What you should do:
Return all of the material exactly; no line may be dropped.
▼
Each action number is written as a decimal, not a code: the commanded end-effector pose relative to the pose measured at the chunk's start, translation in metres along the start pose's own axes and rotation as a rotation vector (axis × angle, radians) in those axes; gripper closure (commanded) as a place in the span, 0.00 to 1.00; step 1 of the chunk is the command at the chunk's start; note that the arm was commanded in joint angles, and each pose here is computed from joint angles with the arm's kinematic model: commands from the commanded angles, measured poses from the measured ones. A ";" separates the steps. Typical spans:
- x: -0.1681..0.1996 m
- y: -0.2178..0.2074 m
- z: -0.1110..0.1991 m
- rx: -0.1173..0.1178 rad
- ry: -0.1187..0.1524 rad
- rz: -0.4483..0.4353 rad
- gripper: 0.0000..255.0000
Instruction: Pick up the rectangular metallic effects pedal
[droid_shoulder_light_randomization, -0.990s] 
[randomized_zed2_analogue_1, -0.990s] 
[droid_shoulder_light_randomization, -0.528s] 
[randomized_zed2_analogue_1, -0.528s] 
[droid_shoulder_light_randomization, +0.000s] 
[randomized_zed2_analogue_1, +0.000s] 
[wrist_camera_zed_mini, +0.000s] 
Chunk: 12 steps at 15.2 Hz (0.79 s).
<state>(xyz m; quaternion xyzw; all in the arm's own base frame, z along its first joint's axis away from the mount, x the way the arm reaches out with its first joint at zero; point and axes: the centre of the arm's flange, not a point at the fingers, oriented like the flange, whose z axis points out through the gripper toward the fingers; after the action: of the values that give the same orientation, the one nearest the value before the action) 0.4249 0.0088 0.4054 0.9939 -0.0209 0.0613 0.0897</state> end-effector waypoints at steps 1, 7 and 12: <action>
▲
Response:
Each action number is written as a decimal, not a code: the commanded end-effector pose relative to the pose measured at the chunk's start, translation in metres along the start pose's own axes and rotation as a rotation vector (axis × angle, radians) in those axes; gripper closure (commanded) as a place in the span, 0.00 to 1.00; step 1 of the chunk is the command at the chunk's start; note that the arm was commanded in joint angles, and each pose here is computed from joint angles with the arm's kinematic model: commands from the commanded angles, measured poses from the measured ones. A ";" separates the steps. Typical spans:
- x: -0.1681..0.1996 m
- y: -0.2178..0.2074 m
- z: -0.1110..0.1991 m
- rx: -0.1173..0.1178 rad
- ry: -0.1187..0.1524 rad
- rz: -0.4483..0.4353 rad
- gripper: 0.0000..255.0000
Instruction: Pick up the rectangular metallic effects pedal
[droid_shoulder_light_randomization, -0.990s] 
[randomized_zed2_analogue_1, -0.990s] 
[droid_shoulder_light_randomization, -0.528s] 
[randomized_zed2_analogue_1, -0.528s] 
[droid_shoulder_light_randomization, +0.000s] 
[randomized_zed2_analogue_1, +0.000s] 
[wrist_camera_zed_mini, +0.000s] 
Chunk: 12 steps at 15.2 Hz (0.79 s).
<state>(xyz m; quaternion xyzw; all in the arm's own base frame, z along its first joint's axis away from the mount, x the way the arm reaches out with its first joint at zero; point and axes: the centre of the arm's flange, not a point at the fingers, oriented like the flange, whose z axis points out through the gripper toward the fingers; after the action: of the values that give the same orientation, the one nearest the value before the action) 0.4249 0.0088 0.4054 0.9939 -0.0209 0.0613 0.0897</state> end-effector waypoints at steps 1, 7 and 12: <action>

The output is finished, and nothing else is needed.